L’avocat Philippe Currat a saisi la Cour européenne des droits de l’homme pour empêcher le renvoi par la Suisse de Nijiati Abudureyimu, qui dénonce un trafic d’organes.
Confronté à une machine administrative qui refuse de l’entendre et maintient sa décision de renvoi du territoire suisse, un ex-policier chinois qui dénonce un trafic d’organes à grande échelle dans son pays a saisi la justice européenne pour un ultime recours. «Personne ne veut m’écouter ici, aucun politicien ne réagit. Si on ne force pas les autorités, il ne se passera jamais rien», explique Nijiati Abudureyimu. Son avocat, Me Philippe Currat, a déposé jeudi dernier une requête auprès de la Cour européenne des droits de l’homme à Strasbourg pour violation par la Suisse de plusieurs articles de la Convention européenne des droits de l’homme (CEDH).
Face à la «mauvaise volonté» du Tribunal administratif fédéral (TAF), dernière instance de recours en Suisse, et au silence de l’Office fédéral des migrations (ODM), l’avocat genevois n’avait d’autre ressort que l’échelon européen pour s’opposer au renvoi de son client vers l’Italie. «Je n’ai jamais vu cela», constate-t-il. Le TAF a rejeté le 23 août une demande de restitution de délais pour procéder à un recours en bonne et due forme contre une décision de non-entrée en matière de l’ODM sur la demande d’asile du Chinois. L’ODM estime que son cas doit être traité par l’Italie, son premier point d’entrée en Europe, comme cela est prévu par les Accords de Dublin qui réglementent au niveau européen les flux de réfugiés. Or c’est en Norvège que se situe en l’espèce ce point d’entrée et l’Italie comme la Norvège ont montré leur absence totale de volonté de le recevoir, estime pour sa part l’avocat.
Philippe Currat constate plusieurs manquements de la part de la Suisse à ses obligations légales. «Nijiati Abudureyimu a été privé de son droit à l’assistance d’un avocat de même que de son droit à disposer d’un interprète. Il n’a donc pas eu un procès équitable, ni même un accès effectif à un tribunal», explique-t-il. Il dénonce enfin les méthodes expéditives du TAF qui a exigé des frais «inhabituellement élevés» (600 francs au lieu de 200 francs) et un délai «inhabituellement court» (12 jours au lieu de 30) pour les payer sous peine d’irrecevabilité de son recours alors que l’ex-policier se trouve dans l’indigence la plus totale, ce que savait le tribunal (il n’avait que 5 euros en arrivant en Suisse). «On lui a fermé les portes du tribunal, une façon de ne pas se prononcer sur le fond alors que l’on devrait au moins trancher la question du lieu où le renvoyer éventuellement et les conditions dans lesquelles un tel renvoi pourrait être effectué», estime encore l’avocat. Il demande en conséquence que la Suisse suspende toute procédure de renvoi et l’octroi d’une assistance judiciaire à son client.

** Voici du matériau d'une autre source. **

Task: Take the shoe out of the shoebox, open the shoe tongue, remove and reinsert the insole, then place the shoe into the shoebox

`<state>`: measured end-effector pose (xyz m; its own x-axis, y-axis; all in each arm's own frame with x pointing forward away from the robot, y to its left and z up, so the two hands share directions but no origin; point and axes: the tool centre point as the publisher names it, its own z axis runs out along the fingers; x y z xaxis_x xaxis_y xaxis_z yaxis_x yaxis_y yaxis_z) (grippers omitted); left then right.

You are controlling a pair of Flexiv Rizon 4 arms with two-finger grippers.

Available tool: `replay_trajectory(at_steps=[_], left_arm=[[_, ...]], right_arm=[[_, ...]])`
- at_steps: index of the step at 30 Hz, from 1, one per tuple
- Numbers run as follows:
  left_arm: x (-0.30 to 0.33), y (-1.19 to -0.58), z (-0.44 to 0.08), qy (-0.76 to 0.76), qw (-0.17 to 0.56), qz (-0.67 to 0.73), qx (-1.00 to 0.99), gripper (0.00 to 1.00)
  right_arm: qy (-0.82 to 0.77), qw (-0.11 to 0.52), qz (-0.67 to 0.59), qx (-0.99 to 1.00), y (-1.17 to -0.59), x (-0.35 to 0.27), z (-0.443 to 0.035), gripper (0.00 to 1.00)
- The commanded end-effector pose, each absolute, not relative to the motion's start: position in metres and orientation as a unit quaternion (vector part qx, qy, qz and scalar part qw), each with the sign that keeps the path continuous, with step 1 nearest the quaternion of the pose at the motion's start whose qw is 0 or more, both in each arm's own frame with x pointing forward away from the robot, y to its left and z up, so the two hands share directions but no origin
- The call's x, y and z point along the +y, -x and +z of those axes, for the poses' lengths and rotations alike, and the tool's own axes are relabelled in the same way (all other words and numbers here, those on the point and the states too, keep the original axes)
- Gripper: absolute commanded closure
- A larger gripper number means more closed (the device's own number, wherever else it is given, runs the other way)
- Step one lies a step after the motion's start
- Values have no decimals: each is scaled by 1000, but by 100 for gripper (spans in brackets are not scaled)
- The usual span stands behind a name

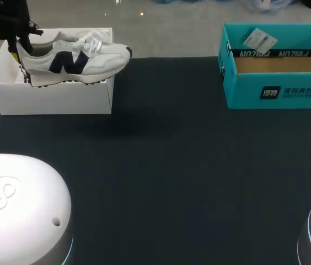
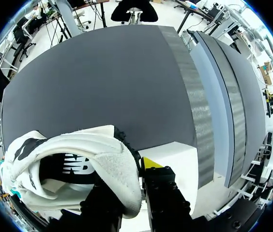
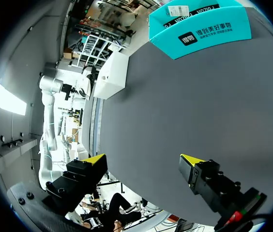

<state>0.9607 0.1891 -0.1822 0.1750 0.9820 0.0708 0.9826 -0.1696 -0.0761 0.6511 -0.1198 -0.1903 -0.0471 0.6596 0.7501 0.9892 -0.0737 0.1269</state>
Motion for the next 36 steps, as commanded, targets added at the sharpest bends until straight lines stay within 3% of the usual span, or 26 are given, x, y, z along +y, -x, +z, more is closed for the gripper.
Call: replay_trajectory(at_steps=[1, 17, 26, 36], left_arm=[[168, -927, -180, 766, 53, -43, -639, 100], [60, -843, -203, 778, 40, -144, -611, 100], [42, -827, -203, 798, -20, -125, -590, 100], [42, -827, -203, 798, -20, -125, -590, 100]], right_arm=[[648, 238, -343, -637, -650, -119, -190, 0], [648, 238, -343, -637, -650, -119, -190, 0], [648, 238, -343, -637, -650, -119, -190, 0], [648, 238, -343, -637, -650, -119, -190, 0]])
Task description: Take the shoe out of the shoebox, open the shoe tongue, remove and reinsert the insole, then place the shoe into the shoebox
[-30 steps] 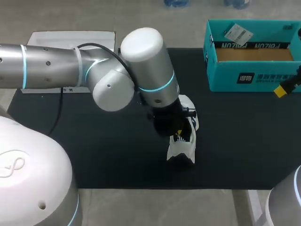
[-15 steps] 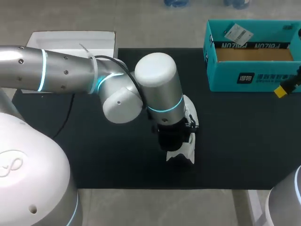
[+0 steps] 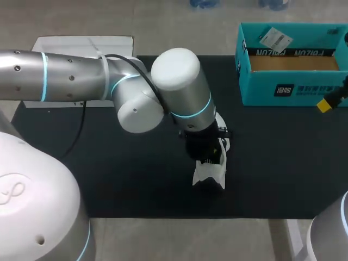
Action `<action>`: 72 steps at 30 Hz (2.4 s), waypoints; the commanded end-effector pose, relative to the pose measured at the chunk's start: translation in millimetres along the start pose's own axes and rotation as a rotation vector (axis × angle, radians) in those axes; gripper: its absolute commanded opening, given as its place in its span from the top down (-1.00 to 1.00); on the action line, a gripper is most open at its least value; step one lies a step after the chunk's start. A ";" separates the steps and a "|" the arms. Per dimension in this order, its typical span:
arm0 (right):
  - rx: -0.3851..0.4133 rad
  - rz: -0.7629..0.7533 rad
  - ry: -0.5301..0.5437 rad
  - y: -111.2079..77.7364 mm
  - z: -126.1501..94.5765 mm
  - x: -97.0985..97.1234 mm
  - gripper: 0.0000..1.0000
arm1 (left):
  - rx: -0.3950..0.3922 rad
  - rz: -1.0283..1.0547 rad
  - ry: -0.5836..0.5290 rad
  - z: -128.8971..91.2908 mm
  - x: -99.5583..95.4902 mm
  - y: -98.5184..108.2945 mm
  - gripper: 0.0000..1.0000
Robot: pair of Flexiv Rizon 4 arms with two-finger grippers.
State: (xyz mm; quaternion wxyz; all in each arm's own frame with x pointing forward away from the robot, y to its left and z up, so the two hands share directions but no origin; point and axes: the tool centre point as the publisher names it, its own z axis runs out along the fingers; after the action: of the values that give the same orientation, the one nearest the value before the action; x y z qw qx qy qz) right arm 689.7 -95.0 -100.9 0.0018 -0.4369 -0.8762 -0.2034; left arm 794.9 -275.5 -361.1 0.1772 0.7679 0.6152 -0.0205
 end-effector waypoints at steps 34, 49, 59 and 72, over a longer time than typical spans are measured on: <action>0.006 0.001 0.002 2.6 0.7 -1.2 -1.00 | -0.081 -0.062 0.107 4.3 18.1 35.3 -1.00; 0.006 0.001 0.002 2.6 0.7 -1.2 -1.00 | -0.099 -0.008 0.130 -49.5 3.9 44.5 -1.00; 0.006 0.001 0.002 2.6 0.7 -1.2 -1.00 | -0.182 -0.023 0.097 -96.8 -2.1 68.4 -1.00; 0.006 0.001 0.002 2.6 0.7 -1.2 -1.00 | -0.230 -0.107 0.054 -105.8 5.8 120.6 1.00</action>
State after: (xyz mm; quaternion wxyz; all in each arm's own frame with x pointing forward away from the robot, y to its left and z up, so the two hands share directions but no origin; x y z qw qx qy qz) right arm 688.8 -95.4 -101.0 0.0014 -0.4371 -0.8759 -0.2042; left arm 886.0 -258.6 -228.6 0.2474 0.7074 0.6587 0.0666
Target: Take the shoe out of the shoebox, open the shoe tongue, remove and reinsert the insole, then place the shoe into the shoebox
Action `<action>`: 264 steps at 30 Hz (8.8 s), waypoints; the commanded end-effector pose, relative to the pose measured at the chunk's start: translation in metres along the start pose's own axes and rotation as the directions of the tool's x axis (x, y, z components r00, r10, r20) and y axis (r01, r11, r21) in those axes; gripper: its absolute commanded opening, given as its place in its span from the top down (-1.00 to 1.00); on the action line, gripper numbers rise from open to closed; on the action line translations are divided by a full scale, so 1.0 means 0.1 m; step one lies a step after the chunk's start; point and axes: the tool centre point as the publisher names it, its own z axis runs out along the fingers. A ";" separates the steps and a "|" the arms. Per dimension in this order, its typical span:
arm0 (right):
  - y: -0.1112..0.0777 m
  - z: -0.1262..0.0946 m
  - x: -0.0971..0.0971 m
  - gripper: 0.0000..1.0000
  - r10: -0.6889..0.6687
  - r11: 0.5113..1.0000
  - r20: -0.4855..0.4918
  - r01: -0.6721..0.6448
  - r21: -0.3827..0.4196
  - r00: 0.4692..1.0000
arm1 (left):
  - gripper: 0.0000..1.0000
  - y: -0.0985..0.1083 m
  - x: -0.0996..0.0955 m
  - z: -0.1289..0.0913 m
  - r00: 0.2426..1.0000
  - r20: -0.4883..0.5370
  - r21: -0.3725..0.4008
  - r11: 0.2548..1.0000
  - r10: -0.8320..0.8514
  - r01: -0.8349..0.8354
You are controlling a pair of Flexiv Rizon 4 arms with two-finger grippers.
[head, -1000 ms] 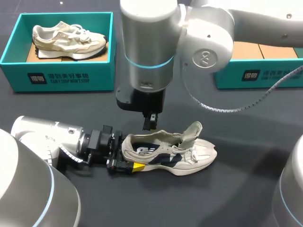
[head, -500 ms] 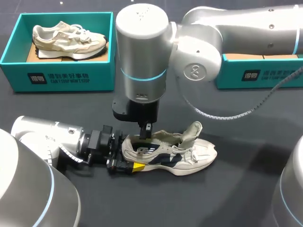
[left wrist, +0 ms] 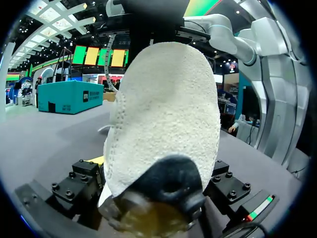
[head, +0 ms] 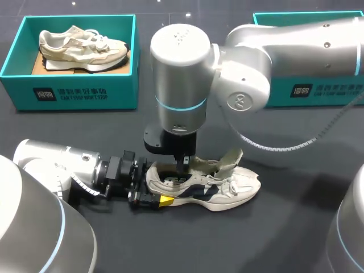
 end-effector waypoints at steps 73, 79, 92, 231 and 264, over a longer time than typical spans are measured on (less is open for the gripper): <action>-0.30 0.58 -0.07 0.30 0.010 0.999 0.003 -0.010 -0.045 1.000 | 1.00 0.00 0.00 0.00 1.000 0.002 0.000 1.000 0.000 0.000; -0.25 0.77 0.02 0.28 0.014 0.998 -0.060 -0.017 -0.062 0.998 | 1.00 0.00 0.00 0.00 1.000 0.002 0.000 1.000 0.000 0.000; -0.22 0.89 0.31 0.70 0.047 0.996 -0.115 -0.055 -0.067 0.992 | 1.00 0.00 0.00 0.00 1.000 0.002 0.000 1.000 0.000 0.000; -0.15 0.95 0.21 1.00 0.068 0.996 -0.164 -0.077 -0.051 0.984 | 1.00 0.00 0.00 0.00 1.000 0.002 0.000 1.000 0.000 0.000; -0.40 0.20 0.18 1.00 -0.116 0.919 -0.047 0.089 -0.383 0.992 | 1.00 0.00 0.00 0.00 1.000 0.002 0.000 1.000 0.000 0.000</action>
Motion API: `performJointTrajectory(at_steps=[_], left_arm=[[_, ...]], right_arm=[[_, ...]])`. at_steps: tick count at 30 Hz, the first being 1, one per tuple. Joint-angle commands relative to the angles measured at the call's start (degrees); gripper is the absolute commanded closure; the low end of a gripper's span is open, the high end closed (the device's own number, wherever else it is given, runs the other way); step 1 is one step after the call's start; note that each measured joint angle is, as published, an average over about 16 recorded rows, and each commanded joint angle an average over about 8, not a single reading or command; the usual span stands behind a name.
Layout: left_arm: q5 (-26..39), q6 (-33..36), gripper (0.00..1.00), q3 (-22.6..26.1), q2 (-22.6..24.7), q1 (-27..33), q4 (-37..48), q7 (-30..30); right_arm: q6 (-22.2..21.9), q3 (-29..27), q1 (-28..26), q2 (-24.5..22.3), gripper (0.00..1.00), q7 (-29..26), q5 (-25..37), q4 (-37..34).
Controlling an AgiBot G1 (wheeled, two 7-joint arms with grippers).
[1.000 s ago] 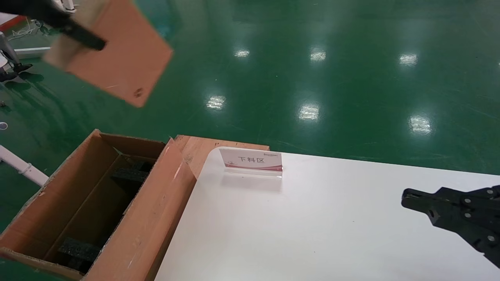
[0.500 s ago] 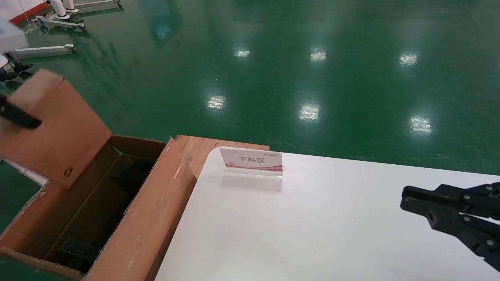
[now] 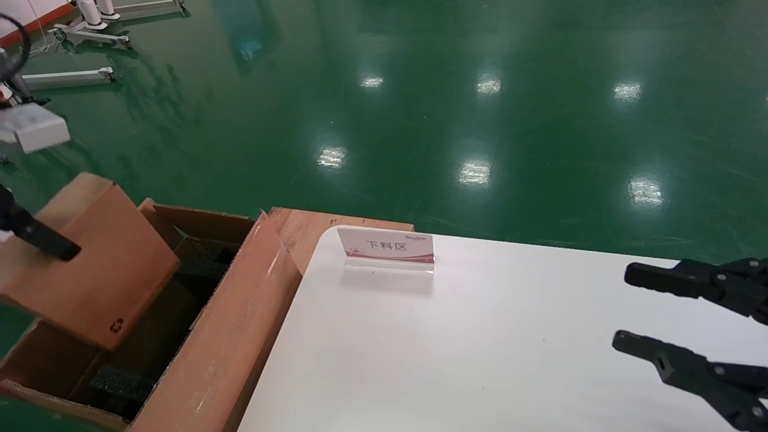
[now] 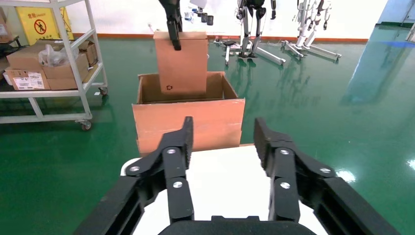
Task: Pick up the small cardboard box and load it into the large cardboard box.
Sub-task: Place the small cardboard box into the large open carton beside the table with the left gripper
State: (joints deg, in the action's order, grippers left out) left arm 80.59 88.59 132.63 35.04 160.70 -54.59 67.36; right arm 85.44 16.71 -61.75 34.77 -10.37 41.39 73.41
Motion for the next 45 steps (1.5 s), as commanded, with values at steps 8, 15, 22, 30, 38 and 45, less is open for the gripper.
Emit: performJointTrajectory(at_steps=[8,15,22,30,38,45], left_arm=[[-0.4,-4.3,1.00,1.5,-2.7,-3.9,-3.0,3.9],[-0.5,-7.4,1.00,2.1,-3.5,-7.4,-3.3,5.5],[0.1,-9.6,1.00,2.8,-3.7,-10.4,-1.8,6.0],[1.5,-12.3,1.00,3.6,-3.1,-13.4,0.5,5.5],[3.1,-14.9,1.00,4.1,-2.1,-15.7,1.6,4.9],[4.0,-17.2,1.00,4.4,-1.3,-17.6,2.3,4.8]], right_arm=[[0.0,0.0,0.0,0.0,0.00,0.0,0.0,0.0],[0.0,0.1,0.0,0.0,0.00,0.0,0.0,0.0],[0.0,0.1,0.0,0.0,0.00,0.0,-0.1,0.0],[0.0,0.1,0.0,0.0,0.00,0.1,-0.1,0.0],[-0.1,0.1,0.0,-0.1,0.00,0.1,-0.1,0.0],[-0.1,0.2,0.0,-0.1,0.00,0.1,-0.1,0.0]])
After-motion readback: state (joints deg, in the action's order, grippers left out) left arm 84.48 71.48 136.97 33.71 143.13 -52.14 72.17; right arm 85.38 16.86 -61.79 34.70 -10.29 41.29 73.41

L’ODM répond qu’il n’est pas directement concerné par ce recours qui conteste un arrêt du TAF. Philippe Gnaegi, le ministre de tutelle de l’immigration du canton de Neuchâtel – où réside Nijiati Abudureyimu – chargé de mettre en œuvre la décision de renvoi des autorités fédérales n’était pas joignable hier.
Nijiati Abudureyimu avait une première fois refusé d’être embarqué dans un avion à destination de Rome le 29 juillet dernier. Il s’estimait menacé par les services secrets chinois s’il devait retourner en Italie où il avait déjà séjourné sans obtenir la moindre attention des autorités locales. Le conseiller d’Etat neuchâtelois Frédéric Hainard (qui a entre-temps démissionné) l’avait alors rapatrié vers son canton en expliquant qu’à titre personnel il serait «favorable à l’asile pour ce cas».
Arrivé en Suisse le 9 novembre 2009, l’ex-policier avait déposé une demande d’asile en témoignant du calvaire qu’il avait vécu dans son Xinjiang natal (région autonome ouïgoure du nord-ouest de la Chine) où il était chargé de mener les condamnés à mort au peloton d’exécution. Il a ensuite témoigné publiquement sur le prélèvement d’organes provenant de prisonniers. En tant qu’ancien agent de l’Etat, il peut être considéré comme un témoin clé de ce trafic. Il dénonce également les tortures infligées dans les geôles chinoises.
Nijiati Abudureyimu est très inquiet pour les membres de sa famille restés au Xinjiang. Ce lundi, il apprenait que sa sœur aînée a disparu depuis le 25 juillet. Il craint qu’elle n’ait été enlevée – voire éliminée – par des agents de la sécurité chinoise afin de l’intimider. Il y a plus d’un an, son père était décédé dans des circonstances étranges, selon ses dires, deux mois après qu’il eut reçu des menaces alors qu’il se trouvait en Norvège. A présent il a peur pour la vie de sa mère, de sa femme et de sa fille. Il lance cet appel: «J’espère que les autorités suisses feront quelque chose, sur le plan humanitaire, auprès du Parti communiste pour protéger ma famille.»